Work to be completed: Go through the listing below and state how many lines hold the word "annotation", giving only the number.
↓↓↓
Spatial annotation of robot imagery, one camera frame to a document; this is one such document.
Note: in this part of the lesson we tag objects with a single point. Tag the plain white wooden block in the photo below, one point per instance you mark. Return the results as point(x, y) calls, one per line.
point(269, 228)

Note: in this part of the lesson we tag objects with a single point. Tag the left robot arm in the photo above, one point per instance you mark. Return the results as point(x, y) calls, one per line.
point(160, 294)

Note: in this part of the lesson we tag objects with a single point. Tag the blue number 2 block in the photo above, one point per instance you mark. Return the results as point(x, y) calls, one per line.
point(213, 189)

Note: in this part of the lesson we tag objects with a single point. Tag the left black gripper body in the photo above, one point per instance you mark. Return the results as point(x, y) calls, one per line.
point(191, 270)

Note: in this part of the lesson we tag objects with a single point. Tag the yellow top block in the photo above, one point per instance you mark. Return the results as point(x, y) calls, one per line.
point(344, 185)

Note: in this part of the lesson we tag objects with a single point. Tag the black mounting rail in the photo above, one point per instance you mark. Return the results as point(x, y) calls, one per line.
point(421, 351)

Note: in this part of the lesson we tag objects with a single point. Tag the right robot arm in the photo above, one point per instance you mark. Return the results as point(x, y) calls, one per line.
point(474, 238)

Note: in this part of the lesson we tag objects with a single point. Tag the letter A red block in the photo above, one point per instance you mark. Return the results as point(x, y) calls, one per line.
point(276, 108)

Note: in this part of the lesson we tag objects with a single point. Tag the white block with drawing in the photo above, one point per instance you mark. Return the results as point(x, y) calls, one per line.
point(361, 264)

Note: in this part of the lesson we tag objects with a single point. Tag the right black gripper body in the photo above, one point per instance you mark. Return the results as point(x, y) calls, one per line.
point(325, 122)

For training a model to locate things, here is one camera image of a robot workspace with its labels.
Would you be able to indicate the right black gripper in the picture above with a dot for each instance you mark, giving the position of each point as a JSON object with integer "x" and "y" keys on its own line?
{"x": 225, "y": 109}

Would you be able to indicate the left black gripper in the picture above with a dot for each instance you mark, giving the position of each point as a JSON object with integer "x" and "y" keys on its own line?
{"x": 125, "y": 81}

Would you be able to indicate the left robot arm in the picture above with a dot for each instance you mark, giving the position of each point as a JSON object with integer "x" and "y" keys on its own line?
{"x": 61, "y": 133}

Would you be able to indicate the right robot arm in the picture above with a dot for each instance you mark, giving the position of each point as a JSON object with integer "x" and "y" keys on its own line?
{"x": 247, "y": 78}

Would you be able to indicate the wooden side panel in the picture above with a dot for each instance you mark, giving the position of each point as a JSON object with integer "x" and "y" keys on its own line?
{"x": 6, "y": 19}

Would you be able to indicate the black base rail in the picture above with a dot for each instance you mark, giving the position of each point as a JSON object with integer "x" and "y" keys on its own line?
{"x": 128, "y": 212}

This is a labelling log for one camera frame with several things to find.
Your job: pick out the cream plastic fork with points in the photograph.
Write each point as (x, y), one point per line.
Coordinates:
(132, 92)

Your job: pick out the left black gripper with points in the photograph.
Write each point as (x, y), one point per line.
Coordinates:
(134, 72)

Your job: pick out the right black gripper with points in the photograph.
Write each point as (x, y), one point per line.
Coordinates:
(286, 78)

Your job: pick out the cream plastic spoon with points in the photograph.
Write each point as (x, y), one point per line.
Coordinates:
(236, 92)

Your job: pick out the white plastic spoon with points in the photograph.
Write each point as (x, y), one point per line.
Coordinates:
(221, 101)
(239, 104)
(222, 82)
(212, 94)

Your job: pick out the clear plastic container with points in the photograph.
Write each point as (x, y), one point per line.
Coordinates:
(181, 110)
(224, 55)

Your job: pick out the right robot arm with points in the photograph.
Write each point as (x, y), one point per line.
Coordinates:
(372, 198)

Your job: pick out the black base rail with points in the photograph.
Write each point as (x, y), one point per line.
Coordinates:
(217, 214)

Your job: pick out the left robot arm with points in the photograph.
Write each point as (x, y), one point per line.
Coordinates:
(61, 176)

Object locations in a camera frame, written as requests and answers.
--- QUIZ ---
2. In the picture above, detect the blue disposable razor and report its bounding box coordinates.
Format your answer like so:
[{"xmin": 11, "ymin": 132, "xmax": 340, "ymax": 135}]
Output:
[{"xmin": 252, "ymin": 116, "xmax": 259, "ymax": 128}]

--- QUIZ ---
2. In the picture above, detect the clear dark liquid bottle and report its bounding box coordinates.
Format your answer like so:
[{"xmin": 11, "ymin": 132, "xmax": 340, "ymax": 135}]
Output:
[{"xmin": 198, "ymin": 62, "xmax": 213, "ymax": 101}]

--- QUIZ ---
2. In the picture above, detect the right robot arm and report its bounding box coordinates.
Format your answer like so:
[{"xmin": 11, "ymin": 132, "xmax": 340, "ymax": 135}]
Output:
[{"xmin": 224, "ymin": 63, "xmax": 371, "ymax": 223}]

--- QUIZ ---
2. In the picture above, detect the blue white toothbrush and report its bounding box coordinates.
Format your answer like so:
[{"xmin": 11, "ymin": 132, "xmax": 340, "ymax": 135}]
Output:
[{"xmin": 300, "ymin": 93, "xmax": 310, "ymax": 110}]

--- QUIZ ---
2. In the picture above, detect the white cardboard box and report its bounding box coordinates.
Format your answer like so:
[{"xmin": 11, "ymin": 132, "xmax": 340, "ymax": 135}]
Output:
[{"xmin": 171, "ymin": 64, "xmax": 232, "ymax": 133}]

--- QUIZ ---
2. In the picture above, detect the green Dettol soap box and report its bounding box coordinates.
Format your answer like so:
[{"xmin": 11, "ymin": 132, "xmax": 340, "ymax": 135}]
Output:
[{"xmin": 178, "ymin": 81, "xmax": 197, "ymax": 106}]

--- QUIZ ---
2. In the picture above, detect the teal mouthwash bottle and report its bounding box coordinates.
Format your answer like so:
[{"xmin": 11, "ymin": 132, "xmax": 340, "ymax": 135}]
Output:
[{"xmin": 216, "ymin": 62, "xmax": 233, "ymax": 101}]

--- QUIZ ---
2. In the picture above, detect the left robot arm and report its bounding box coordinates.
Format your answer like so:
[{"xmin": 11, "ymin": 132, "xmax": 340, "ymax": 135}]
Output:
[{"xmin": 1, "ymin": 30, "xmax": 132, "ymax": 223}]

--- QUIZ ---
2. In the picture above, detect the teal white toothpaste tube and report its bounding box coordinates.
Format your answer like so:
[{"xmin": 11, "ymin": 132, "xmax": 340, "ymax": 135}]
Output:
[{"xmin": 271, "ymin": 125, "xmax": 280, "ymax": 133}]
↑↑↑
↓↓↓
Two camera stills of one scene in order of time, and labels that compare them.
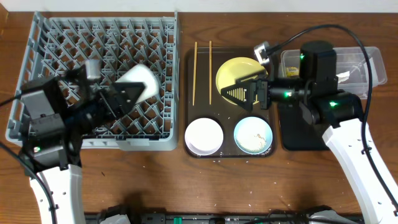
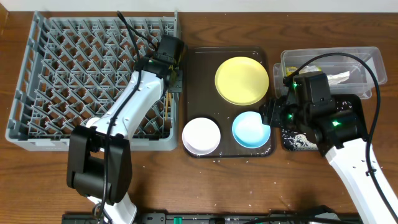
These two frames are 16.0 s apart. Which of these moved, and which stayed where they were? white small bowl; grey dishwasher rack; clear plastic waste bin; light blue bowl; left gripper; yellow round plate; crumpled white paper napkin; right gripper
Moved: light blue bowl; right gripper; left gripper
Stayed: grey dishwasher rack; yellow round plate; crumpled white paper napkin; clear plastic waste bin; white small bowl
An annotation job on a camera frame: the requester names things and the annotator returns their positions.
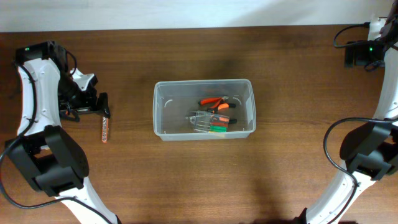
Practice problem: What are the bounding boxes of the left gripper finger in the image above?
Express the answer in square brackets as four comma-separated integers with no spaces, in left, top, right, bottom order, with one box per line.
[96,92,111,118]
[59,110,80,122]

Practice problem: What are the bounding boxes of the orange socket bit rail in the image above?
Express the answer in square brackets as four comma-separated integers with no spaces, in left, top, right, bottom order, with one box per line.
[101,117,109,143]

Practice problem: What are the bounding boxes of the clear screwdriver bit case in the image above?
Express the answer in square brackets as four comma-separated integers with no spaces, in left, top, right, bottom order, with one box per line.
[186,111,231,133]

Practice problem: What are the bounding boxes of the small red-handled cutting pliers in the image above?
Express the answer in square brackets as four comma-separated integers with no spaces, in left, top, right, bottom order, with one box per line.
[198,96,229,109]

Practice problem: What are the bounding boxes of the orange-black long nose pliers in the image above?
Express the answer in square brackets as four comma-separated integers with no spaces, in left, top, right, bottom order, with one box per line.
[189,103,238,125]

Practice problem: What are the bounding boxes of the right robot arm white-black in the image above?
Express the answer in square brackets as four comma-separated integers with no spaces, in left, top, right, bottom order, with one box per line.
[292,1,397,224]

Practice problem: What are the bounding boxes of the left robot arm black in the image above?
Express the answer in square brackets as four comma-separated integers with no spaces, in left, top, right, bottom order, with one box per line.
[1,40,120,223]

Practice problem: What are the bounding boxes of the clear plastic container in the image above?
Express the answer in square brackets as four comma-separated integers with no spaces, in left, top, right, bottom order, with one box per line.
↑↑↑
↓↓↓
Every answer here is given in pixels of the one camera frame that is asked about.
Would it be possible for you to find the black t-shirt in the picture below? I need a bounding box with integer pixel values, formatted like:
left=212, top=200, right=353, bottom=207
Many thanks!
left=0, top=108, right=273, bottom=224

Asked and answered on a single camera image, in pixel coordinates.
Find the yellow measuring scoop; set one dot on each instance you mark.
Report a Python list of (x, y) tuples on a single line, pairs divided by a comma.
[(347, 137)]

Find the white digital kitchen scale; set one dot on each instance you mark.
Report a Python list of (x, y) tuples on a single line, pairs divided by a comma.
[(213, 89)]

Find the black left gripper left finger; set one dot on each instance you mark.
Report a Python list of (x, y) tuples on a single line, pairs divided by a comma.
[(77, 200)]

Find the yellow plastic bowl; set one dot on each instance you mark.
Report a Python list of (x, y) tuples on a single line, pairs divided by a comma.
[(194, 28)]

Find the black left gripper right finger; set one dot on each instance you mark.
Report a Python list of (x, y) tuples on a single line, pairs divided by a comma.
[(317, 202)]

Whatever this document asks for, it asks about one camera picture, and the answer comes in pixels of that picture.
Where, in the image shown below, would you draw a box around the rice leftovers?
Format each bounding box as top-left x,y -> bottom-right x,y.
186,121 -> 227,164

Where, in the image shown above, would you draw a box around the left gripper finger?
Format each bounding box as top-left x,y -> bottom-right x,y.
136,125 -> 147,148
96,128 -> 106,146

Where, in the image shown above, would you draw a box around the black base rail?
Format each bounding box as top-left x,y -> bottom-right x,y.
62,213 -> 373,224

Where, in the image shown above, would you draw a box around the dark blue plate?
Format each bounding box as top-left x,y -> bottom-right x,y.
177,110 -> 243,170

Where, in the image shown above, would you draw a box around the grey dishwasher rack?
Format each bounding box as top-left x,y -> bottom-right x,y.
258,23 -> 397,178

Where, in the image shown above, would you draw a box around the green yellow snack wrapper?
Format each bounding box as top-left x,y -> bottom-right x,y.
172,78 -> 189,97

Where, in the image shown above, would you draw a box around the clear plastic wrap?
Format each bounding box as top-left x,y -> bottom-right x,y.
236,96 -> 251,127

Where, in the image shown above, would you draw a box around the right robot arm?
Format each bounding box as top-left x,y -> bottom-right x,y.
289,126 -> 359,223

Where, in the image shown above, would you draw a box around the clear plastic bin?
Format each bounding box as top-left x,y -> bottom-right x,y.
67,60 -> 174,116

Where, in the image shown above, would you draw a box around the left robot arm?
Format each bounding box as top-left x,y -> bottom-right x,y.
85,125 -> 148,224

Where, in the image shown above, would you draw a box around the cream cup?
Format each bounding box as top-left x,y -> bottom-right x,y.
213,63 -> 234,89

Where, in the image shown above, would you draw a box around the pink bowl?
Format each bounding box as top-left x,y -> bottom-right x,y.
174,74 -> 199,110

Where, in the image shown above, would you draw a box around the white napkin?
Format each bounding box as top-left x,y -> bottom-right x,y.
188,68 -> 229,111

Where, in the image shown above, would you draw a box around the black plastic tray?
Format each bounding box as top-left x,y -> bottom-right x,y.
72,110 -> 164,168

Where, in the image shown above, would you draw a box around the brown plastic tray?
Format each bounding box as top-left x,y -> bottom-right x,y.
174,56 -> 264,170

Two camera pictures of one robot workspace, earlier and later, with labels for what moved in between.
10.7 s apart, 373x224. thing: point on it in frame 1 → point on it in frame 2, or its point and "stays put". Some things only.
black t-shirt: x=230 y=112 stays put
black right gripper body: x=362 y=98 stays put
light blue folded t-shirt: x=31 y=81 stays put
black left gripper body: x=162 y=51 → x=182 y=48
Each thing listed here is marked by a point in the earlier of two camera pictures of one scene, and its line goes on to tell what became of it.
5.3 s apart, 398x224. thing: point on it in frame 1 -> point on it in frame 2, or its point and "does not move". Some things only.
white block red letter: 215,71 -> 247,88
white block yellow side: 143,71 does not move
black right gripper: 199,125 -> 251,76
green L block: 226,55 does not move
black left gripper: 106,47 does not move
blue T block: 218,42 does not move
↑↑↑
Expected answer: 2